Your goal → From the entries, return every line where the string "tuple" shows up.

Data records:
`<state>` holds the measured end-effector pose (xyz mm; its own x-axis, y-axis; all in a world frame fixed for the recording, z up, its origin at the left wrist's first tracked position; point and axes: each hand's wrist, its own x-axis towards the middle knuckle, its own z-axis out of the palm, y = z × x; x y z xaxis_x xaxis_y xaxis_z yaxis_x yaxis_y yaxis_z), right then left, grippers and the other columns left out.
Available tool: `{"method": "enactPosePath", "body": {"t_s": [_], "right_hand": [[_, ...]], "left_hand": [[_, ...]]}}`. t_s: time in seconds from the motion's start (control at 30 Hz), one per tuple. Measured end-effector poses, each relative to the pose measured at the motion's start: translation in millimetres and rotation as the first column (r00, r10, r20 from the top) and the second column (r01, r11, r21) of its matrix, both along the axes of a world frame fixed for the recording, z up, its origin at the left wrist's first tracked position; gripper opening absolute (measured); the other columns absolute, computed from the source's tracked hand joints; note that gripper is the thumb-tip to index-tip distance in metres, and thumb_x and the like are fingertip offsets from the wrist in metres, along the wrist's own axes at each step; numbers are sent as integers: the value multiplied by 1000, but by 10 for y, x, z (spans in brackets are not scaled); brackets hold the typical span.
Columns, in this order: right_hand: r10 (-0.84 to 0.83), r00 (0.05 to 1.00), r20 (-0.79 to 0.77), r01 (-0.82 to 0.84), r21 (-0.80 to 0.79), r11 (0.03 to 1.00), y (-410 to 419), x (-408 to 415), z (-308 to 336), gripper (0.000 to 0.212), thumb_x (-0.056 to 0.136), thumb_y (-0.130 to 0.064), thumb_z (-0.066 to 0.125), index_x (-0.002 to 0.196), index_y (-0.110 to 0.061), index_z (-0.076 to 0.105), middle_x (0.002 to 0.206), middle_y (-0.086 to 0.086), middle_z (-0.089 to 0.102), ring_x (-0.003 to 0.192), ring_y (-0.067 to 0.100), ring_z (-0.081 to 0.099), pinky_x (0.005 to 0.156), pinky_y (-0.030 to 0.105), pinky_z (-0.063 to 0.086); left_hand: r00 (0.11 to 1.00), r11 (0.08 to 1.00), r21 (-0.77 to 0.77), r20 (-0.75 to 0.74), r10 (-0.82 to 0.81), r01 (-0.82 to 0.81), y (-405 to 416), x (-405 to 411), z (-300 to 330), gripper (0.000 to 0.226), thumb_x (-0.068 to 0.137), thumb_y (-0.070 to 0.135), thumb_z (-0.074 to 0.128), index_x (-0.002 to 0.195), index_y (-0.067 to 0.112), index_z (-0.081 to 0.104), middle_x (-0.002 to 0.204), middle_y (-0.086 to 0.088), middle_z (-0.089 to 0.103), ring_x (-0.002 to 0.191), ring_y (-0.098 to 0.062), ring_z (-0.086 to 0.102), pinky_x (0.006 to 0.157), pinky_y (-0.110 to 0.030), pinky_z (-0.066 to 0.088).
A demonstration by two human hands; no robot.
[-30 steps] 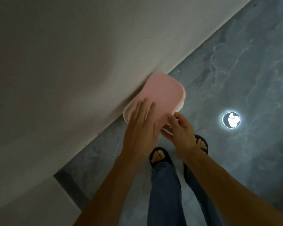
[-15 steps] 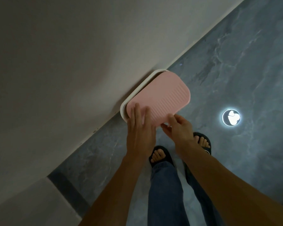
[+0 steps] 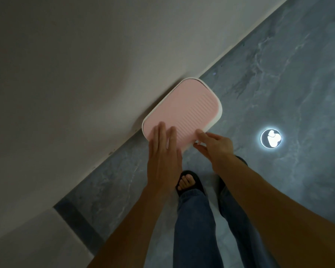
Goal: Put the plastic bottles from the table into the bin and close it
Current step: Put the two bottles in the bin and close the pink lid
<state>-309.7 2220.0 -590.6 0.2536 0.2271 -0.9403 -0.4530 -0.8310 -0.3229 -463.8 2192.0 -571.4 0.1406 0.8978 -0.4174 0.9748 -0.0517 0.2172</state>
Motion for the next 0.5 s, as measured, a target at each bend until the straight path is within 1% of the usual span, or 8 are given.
{"method": "enactPosePath", "body": {"t_s": [0.03,0.07,0.17,0.27,0.3,0.37,0.4,0.5], "right_hand": [[16,1000,10,-17,6,1000,8,13,-2,18,77,-23,85,84,-14,72,99,13,76,83,24,77,78,34,64],[25,999,24,-25,8,1000,16,20,-12,16,77,-23,86,78,-16,71,96,13,76,82,24,77,78,34,64],[28,999,47,-28,-2,1000,43,9,-29,18,76,-21,86,73,-17,69,92,13,76,78,26,77,76,34,64],[61,996,72,-60,-12,998,65,-17,-49,19,76,-20,86,77,-19,67,90,11,75,78,24,77,80,36,64],[67,995,80,-66,-14,998,69,-20,-48,18,77,-20,86,82,-16,69,91,11,75,79,24,77,81,37,63],[77,993,94,-75,-28,997,69,-8,-69,25,79,-17,84,98,-7,72,93,12,75,81,24,76,83,37,63],[88,991,96,-85,-35,996,69,-1,-67,27,79,-17,83,101,-5,72,94,13,75,82,23,76,83,37,63],[113,990,87,-112,-18,994,65,20,-79,15,79,-17,83,88,-13,71,95,13,75,83,24,76,83,37,63]], "left_hand": [[1000,1000,5,-7,-12,12,-2,-5,-12,67,102,28,51,161,9,27,171,-18,13,159,-34,10,122,-54,33],[999,1000,5,-15,-28,28,-6,-4,-17,67,102,29,49,162,9,25,172,-18,12,160,-34,7,124,-55,30],[998,998,8,-32,-58,58,-11,-8,-53,67,102,32,42,163,14,22,172,-16,8,160,-33,3,125,-57,23],[997,998,15,-59,-58,59,19,-11,-92,66,102,32,46,163,16,24,172,-15,10,160,-34,5,125,-58,25],[996,997,20,-59,-67,69,17,-18,-127,66,103,32,47,163,16,25,172,-16,10,160,-34,5,125,-56,25],[995,997,14,-56,-81,82,17,-8,-172,68,102,31,49,162,15,25,172,-17,10,160,-35,5,126,-54,24],[995,997,13,-59,-80,81,19,0,-182,69,101,31,50,162,14,25,172,-18,10,160,-36,5,126,-53,24],[995,997,13,-74,-70,71,5,12,-217,71,99,31,52,162,14,25,172,-18,9,160,-36,5,126,-54,25]]}}
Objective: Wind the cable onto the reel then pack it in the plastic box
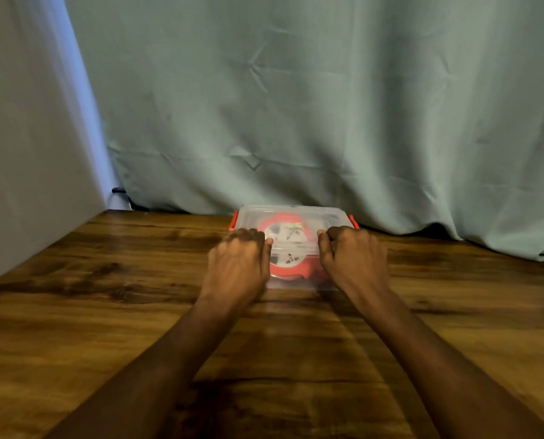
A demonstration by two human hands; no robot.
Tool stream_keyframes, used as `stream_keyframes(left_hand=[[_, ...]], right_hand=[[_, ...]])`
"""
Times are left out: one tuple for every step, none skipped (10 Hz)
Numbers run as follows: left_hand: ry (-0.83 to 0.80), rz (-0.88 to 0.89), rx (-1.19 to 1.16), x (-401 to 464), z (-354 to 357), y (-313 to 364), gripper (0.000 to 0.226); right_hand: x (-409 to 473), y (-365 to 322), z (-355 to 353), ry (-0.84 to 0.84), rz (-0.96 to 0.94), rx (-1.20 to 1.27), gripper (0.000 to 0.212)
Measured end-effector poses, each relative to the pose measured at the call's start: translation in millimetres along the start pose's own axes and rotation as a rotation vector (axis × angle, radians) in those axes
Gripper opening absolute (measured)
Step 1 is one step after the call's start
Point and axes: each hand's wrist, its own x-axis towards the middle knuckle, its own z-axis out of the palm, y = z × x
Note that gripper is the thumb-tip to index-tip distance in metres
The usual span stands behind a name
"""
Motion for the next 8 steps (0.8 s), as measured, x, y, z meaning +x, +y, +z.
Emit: stream_keyframes(left_hand=[[-0.013, -0.034, -0.015, 29.6, 25.8, -6.3, 0.035], [-0.053, -0.030, -0.046, 56.7, 49.9, -16.8, 0.037], [-0.046, -0.007, -0.047, 80.2, 66.3, -27.5, 0.035], [-0.063, -0.002, -0.055, 94.9, 74.1, -32.2, 0.037], [-0.136, 0.006, -0.053, 102.7, 76.3, -36.7, 0.056], [-0.281, 0.072, -0.011, 113.0, 62.6, -39.0, 0.086], [-0.393, 0.037, 0.024, 118.0, 51.2, -39.4, 0.104], [-0.126, -0.056, -0.065, 118.3, 20.5, -35.8, 0.095]], right_hand=[[24.4, -0.1, 17.7, -0.039, -0.010, 0.047, 0.041], [46.7, -2.3, 35.6, -0.080, 0.008, 0.084, 0.041], [70.5, -2.9, 53.8, -0.074, 0.027, 0.080, 0.042], [86.9, -4.3, 67.6, -0.092, 0.037, 0.095, 0.043], [93.9, -6.4, 72.3, -0.062, 0.037, 0.110, 0.042], [98.0, -3.9, 59.7, -0.119, 0.022, 0.102, 0.040], [98.1, 0.5, 46.4, -0.216, -0.019, 0.149, 0.043], [105.1, 3.4, 13.5, -0.024, -0.050, 0.242, 0.056]])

Solution to this task →
Available tool: `{"method": "enactPosePath", "body": {"t_s": [_], "right_hand": [[_, ...]], "left_hand": [[_, ...]]}}`. t_s: time in seconds from the motion's start (control at 30 Hz), one per tuple. Measured end-effector poses, each relative to the pose measured at the motion's start: translation in millimetres and rotation as the first column (r00, r10, r20 from the top) and the second column (r01, r11, r21) of its matrix, both along the axes of a world frame fixed for the recording, z up, its origin at the left wrist's first tracked position; gripper opening absolute (measured); the other columns absolute, computed from the source's tracked hand joints; note that gripper is the thumb-tip to index-tip distance in metres, and thumb_x and the like are fingertip offsets from the wrist in metres, along the wrist's own axes at each step; numbers are sent as integers: the value multiplied by 1000, but by 10 for y, x, z (spans in brackets are not scaled); brackets hold the typical span.
Times are left out: one tuple for every step, none skipped (10 Hz)

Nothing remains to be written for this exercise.